### [PROBLEM]
For every line in the records that has the word "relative", make a copy.

### [SUPPLIED DATA]
☆ ☆ ☆ ☆ ☆ ☆ ☆

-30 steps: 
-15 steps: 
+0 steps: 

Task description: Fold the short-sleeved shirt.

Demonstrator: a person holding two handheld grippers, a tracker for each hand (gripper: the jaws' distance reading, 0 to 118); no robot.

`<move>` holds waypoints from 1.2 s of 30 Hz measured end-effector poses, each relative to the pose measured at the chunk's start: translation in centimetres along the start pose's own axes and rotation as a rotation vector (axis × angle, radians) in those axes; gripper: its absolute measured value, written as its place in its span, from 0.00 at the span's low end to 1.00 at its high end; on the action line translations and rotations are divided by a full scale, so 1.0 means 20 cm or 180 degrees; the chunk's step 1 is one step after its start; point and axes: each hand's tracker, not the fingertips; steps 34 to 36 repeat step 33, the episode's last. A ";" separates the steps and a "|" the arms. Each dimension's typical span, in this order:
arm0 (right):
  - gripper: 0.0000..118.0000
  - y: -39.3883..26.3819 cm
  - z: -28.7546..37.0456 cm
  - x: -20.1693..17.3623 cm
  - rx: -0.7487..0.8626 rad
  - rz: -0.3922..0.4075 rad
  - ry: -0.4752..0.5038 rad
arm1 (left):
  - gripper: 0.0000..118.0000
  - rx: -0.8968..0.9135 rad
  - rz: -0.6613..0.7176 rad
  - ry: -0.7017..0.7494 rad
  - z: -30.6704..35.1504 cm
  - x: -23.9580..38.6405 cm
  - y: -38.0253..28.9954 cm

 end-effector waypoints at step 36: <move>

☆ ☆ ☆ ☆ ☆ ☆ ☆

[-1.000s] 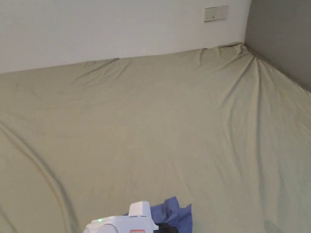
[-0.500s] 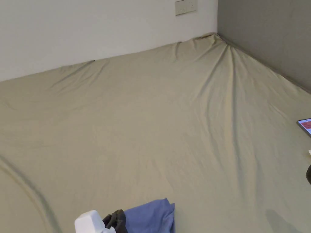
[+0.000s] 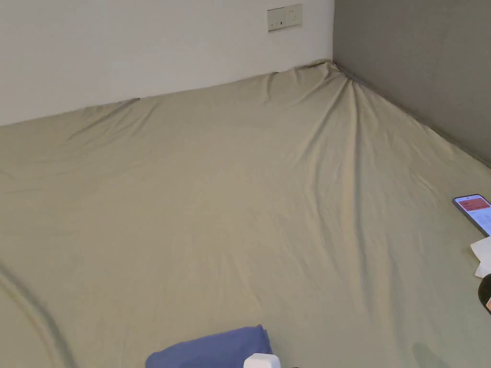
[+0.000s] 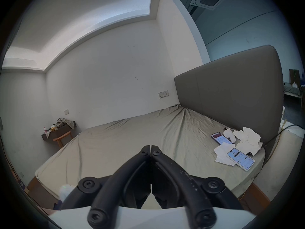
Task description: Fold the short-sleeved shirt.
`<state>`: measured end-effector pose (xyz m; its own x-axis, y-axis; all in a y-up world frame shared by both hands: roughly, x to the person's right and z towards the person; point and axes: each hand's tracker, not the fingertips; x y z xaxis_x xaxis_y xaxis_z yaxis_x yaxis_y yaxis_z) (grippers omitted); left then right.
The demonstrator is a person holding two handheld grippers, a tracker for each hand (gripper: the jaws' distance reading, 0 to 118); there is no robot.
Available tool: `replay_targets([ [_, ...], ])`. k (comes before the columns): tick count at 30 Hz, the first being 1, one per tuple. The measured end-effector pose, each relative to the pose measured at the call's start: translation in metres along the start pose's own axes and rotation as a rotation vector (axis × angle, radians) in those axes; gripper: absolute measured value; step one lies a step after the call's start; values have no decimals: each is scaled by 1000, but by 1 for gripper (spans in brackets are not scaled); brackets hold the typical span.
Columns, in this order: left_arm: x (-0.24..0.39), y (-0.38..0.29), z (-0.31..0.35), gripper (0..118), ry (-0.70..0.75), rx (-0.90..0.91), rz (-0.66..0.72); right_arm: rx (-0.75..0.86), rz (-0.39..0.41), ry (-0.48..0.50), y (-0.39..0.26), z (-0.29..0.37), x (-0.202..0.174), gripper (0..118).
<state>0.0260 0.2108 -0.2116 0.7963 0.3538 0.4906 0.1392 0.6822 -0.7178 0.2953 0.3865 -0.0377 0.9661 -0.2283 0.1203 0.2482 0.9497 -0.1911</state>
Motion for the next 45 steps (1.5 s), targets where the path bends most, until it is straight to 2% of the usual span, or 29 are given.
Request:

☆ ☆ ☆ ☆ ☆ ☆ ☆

### [SOLUTION]
`<move>` holds waypoints from 1.2 s of 30 Hz measured end-effector poses, each relative to the pose measured at the chunk's start: translation in centimetres along the start pose's own axes and rotation as a rotation vector (axis × angle, radians) in those axes; gripper: its absolute measured value, written as its place in its span, from 0.00 at the span's low end to 1.00 at its high end; on the action line translations and rotations are divided by a full scale, so 1.0 means 20 cm or 180 degrees; the chunk's step 1 is one step after its start; point and axes: each hand's tracker, not the fingertips; steps 34 to 36 repeat step 33, the episode's last. A ";" separates the steps and a "|" the arms. Each dimension's typical span, in this order:
Available tool: `replay_targets([ [_, ...], ])`. k (comes before the columns): tick count at 30 Hz, the first being 1, one per tuple. The measured end-effector pose, each relative to the pose measured at the call's start: translation in metres along the start pose's own axes and rotation as a rotation vector (axis × angle, radians) in those axes; gripper: absolute measured value; step one lies a step after the call's start; values have no decimals: each is scaled by 1000, but by 1 for gripper (spans in brackets are not scaled); brackets hold the typical span.

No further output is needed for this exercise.